In dense urban areas, heavy smoke from large fuel fires can quickly become a public health hazard.
Rebuilding Energy Infrastructure
Rebuilding damaged oil infrastructure is neither quick nor simple, nor cheap.
Storage tanks and pipeline segments can sometimes be repaired within months if the underlying systems remain intact. But damage to refinery processing units, cracking towers, or export terminals requires specialized engineering, imported components, and significant financial investment.
Energy infrastructure is among the most complex industrial systems on earth. Repair timelines can stretch from months to years depending on the scale of the damage and the availability of replacement equipment.
Even limited damage to refinery systems can ripple through a country’s entire energy distribution network.
The Psychological Effect of Burning Oil
There is also a psychological dimension to targeting oil infrastructure.

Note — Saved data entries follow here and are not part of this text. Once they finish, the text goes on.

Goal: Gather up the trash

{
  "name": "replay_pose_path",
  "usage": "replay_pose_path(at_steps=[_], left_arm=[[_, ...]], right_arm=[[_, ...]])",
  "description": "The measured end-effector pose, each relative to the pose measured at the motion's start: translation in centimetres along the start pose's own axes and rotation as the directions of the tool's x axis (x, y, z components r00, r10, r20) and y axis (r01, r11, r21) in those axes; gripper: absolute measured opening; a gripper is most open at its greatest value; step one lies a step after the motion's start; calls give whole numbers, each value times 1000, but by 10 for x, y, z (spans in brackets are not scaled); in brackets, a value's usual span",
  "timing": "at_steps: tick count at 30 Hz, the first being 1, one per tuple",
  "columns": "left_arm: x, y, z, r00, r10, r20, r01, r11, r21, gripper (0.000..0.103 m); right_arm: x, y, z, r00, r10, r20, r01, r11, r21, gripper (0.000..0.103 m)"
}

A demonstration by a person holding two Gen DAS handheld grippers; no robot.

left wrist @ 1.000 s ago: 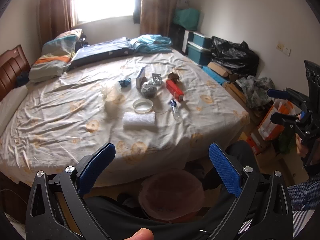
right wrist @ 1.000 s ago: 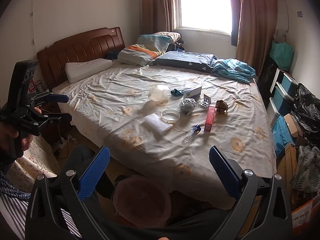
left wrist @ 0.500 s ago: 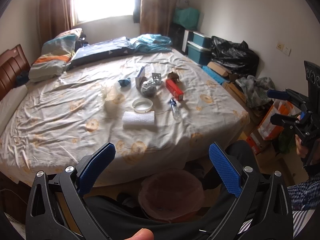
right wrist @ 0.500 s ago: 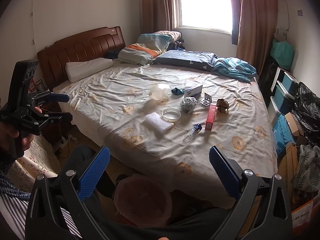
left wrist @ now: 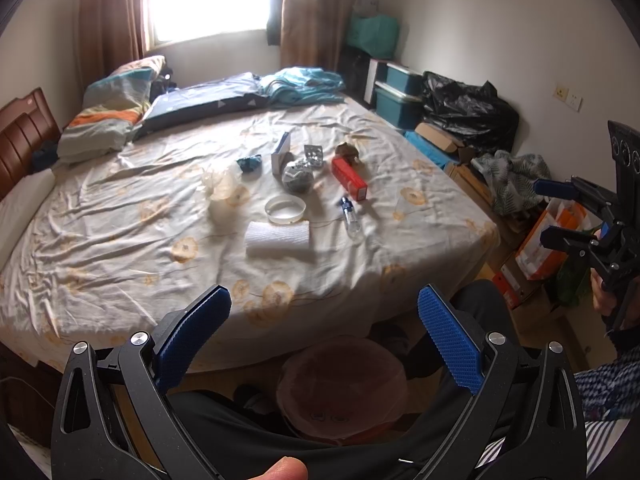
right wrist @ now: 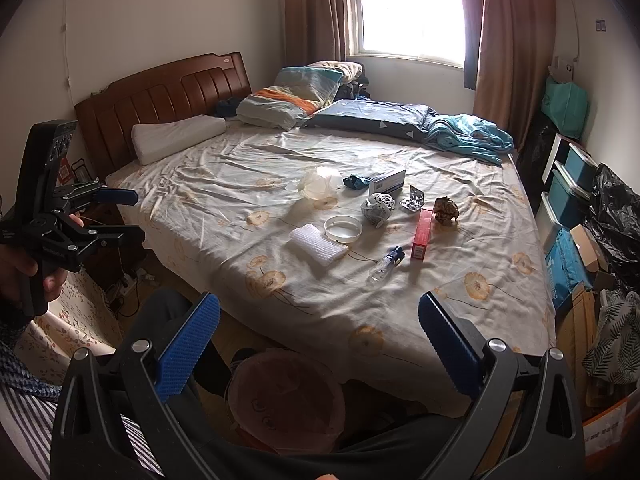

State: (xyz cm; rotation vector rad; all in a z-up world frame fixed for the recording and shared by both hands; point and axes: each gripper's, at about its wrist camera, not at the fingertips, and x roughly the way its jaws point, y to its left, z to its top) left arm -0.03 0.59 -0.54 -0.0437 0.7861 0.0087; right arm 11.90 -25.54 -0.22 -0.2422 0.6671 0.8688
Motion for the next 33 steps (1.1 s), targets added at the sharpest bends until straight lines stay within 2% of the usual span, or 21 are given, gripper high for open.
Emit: replay_pose_path(at_steps=[33], left_arm=[[1, 0, 0, 1000, -1, -3, 1, 1000, 0, 98]], right_arm=[[4, -3, -4, 1000, 1, -7, -1, 1000, 3, 98]])
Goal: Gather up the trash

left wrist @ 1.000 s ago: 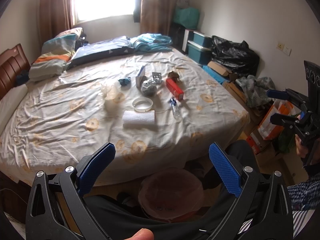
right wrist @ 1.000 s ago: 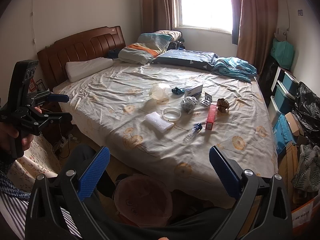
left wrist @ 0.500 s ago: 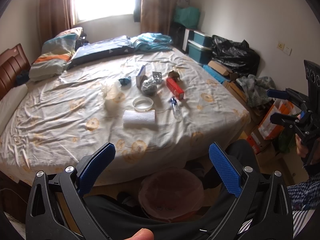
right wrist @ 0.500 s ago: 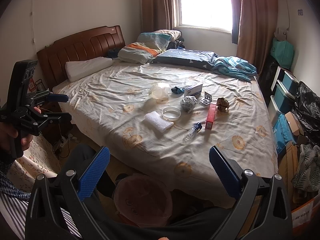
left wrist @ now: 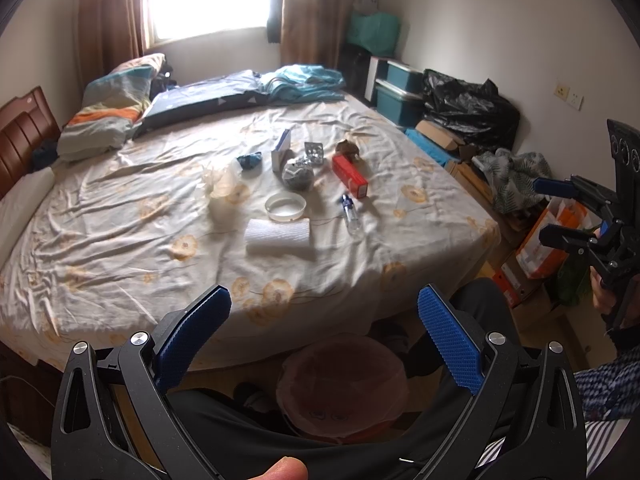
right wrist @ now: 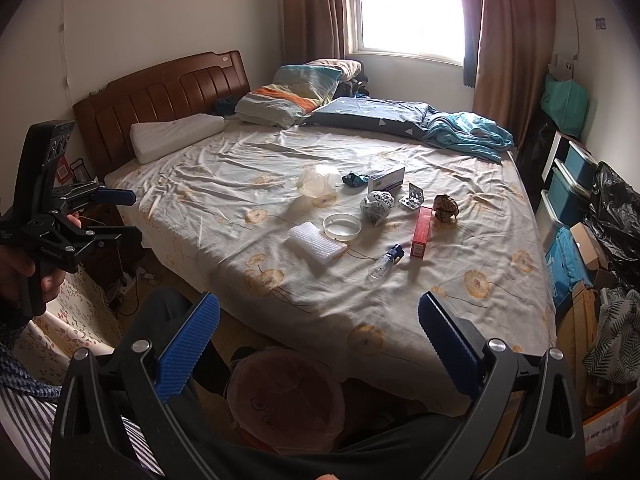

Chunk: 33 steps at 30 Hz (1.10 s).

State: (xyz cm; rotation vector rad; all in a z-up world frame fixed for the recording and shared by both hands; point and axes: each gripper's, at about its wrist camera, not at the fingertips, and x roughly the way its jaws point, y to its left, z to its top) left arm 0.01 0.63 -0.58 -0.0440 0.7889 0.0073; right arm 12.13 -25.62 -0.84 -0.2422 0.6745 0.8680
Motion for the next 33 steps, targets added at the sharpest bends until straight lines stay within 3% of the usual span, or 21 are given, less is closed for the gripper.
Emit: replay_pose_path(at_steps=[13, 21, 33], left_arm=[[0, 0, 0, 1000, 0, -5, 0, 1000, -5, 97], [-1, -6, -21, 1000, 8, -12, -9, 1000, -7, 98], [14, -3, -10, 999, 10, -37, -11, 1000, -12, 98]], right_arm=[[1, -1, -1, 1000, -1, -5, 1, 1000, 4, 98], [5, -4, -2, 1000, -3, -17, 4, 1000, 5, 98], [11, -14, 5, 999, -18, -38, 18, 1000, 22, 98]])
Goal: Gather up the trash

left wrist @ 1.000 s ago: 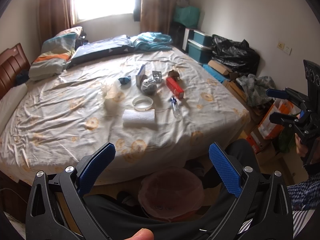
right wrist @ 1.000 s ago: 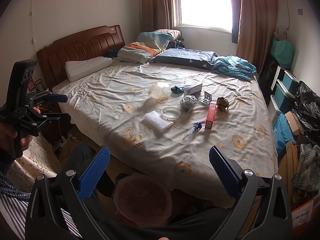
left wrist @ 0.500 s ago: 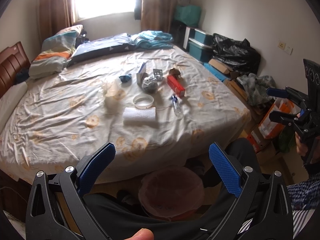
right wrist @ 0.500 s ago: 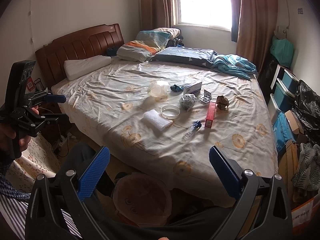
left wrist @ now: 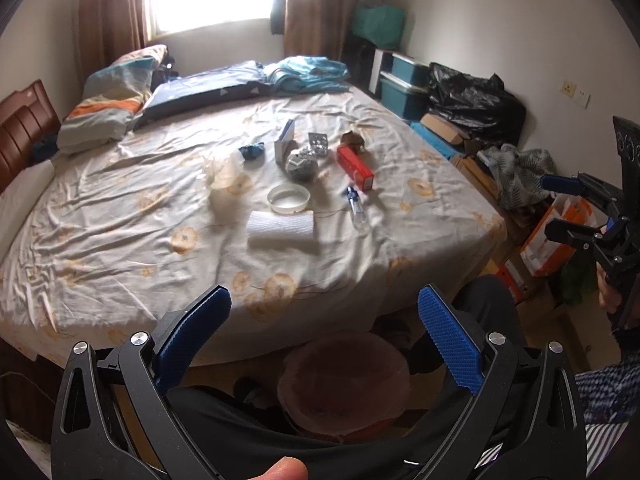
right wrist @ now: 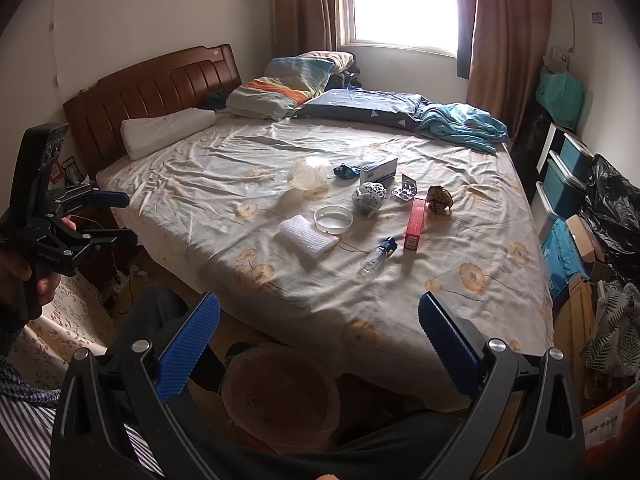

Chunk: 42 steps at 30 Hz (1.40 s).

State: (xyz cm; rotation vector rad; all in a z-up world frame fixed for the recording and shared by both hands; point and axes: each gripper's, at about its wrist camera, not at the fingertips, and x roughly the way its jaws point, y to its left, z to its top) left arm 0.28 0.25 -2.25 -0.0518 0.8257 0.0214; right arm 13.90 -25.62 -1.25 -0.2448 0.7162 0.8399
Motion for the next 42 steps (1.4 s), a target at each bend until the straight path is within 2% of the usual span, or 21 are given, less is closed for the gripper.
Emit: replay_pose_path(at_steps=[12, 16, 26, 29, 36, 42], left_arm=[[31, 3, 10, 1000, 10, -23, -10, 1000, -3, 98], [46, 6, 15, 999, -9, -31, 8, 1000, -15, 98], [94, 10, 29, 997, -26, -69, 24, 999, -26, 97], [113, 16, 36, 996, -45, -75, 41, 997, -60, 98], [178, 36, 56, 996, -8, -91, -3, 993, -115, 97], [244, 49, 65, 989, -1, -150, -28, 980, -197, 97]], right_arm=[[19, -8, 7, 999, -21, -33, 22, 1000, 10, 98], [30, -13, 11, 999, -30, -45, 30, 999, 17, 98], [73, -31, 22, 995, -53, -89, 57, 998, 41, 98], [92, -41, 26, 994, -55, -98, 61, 996, 60, 98], [155, -70, 34, 986, -71, -153, 87, 991, 104, 98], [211, -93, 36, 976, -79, -203, 109, 984, 143, 98]])
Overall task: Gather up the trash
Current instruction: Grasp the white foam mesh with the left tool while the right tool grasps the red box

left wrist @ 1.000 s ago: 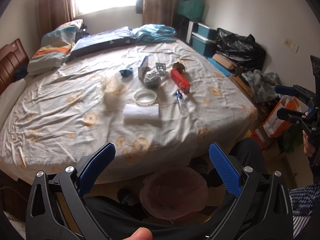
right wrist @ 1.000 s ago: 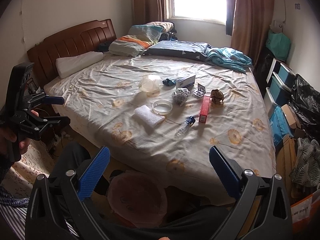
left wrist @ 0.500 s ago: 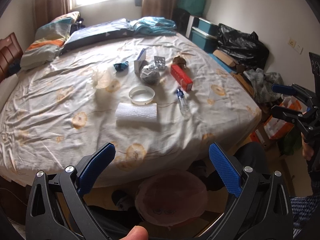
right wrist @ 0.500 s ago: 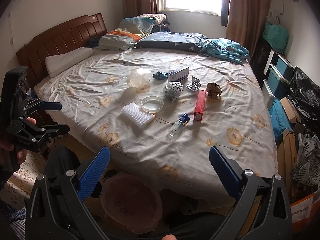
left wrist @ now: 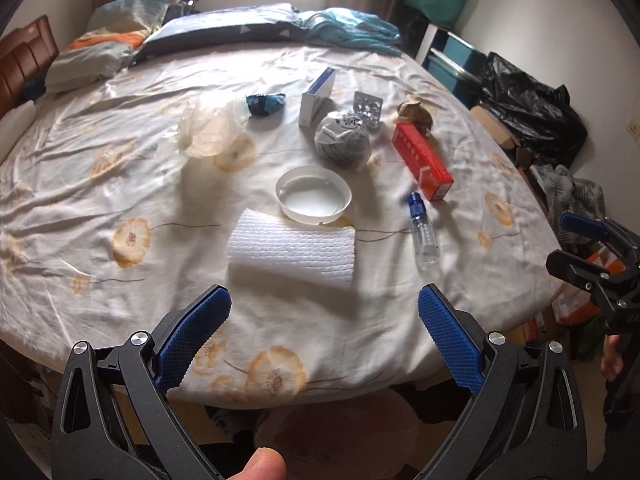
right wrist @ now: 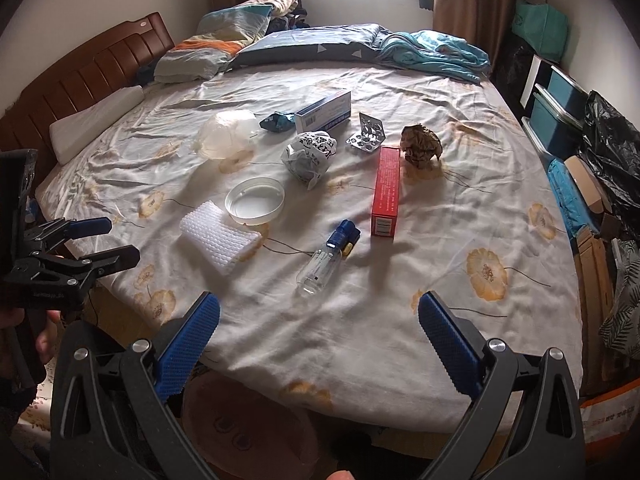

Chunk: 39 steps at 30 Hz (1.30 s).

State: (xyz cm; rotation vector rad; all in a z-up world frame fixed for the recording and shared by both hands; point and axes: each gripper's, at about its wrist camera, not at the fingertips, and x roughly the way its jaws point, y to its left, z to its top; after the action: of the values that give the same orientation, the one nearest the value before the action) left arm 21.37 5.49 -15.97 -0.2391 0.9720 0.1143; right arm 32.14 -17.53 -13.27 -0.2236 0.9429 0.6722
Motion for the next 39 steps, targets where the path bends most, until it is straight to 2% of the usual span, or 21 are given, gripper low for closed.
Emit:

Large black smoke columns rising over fuel depots send an unmistakable signal. Energy systems represent a country’s industrial backbone. When those systems burn, the message spreads quickly through markets, governments, and the population watching it happen.
For energy traders, it signals risk to global supply.
For governments, it signals pressure on national revenue and logistics
For civilians, it signals that the war has reached the country’s economic core.
Once a nation’s energy system becomes a battlefield, the character of the war changes.
Oil fuels armies, powers economies, and stabilizes governments. When that system starts to fail, the consequences move far beyond the battlefield and into the daily life of an entire nation.